- Education: University of Adelaide University of Cambridge
- Known for: Gerasimov-Drell-Hearn sum rule REDUCE
- Awards: Fellow, Association for Computing Machinery (2006); Jonathan B. Postel Service Award (2009);
- Scientific career
- Fields: Particle physics Computer science
- Workplaces: Stanford University Rutherford Laboratory University of Utah RAND Corporation

= Anthony C. Hearn =

American computer scientist

Anthony C. Hearn is an Australian-American computer scientist and adjunct staff member at RAND Corporation and at the Institute for Defense Analyses Center for Computing Sciences. He is best known for his pioneering contributions in mathematical software development, most notably in developing the computer algebra system REDUCE, which is the oldest such system still in active use. He was also one of the founders of the CSNET computer network, for which he shared the Jonathan B. Postel Service Award with Peter J. Denning, David Farber, and Lawrence Landweber in 2009. He was elected a Fellow of the Association for Computing Machinery in 2006 "for contributions to computer algebra and symbolic computation." He got an honorary doctorate from the University of Erlangen–Nuremberg in Germany on 30 November 2012

==Biography==
Hearn attended the University of Adelaide for his bachelor's degree, graduating in 1958. He attended the University of Cambridge for his PhD in theoretical physics and graduated in 1962. From 1962 to 1964, he was a research associate in physics at Stanford University, returning as an assistant professor and Sloan Foundation Fellow in 1965 after a year at the Rutherford Laboratory in England. While at Stanford, he worked with Sidney Drell and formulated the Gerasimov-Drell-Hearn sum rule for connecting the Compton scattering amplitudes to the inclusive photoproduction cross sections in particle physics. In 1969, he joined the faculty at the University of Utah as an associate professor of physics and became full professor in 1971. Around this period he began using ideas and tools from computer science to help solve problems symbolically in high energy physics.

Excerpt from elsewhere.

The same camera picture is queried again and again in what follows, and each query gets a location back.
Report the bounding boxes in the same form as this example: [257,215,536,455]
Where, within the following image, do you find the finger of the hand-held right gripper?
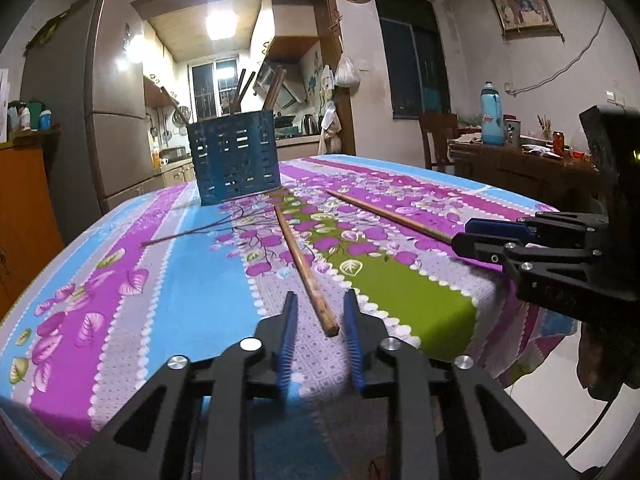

From 1973 until 1980, he was professor and chair of the University of Utah School of Computing. He joined RAND Corporation in 1980 as head of the Information Sciences Department, where he served until 1984. He worked at the National Science Foundation as a member of the Program Advisory Committee for the Office of Advanced Scientific Computing from 1984 to 1986. He was a resident scholar at RAND from 1990 to 1996.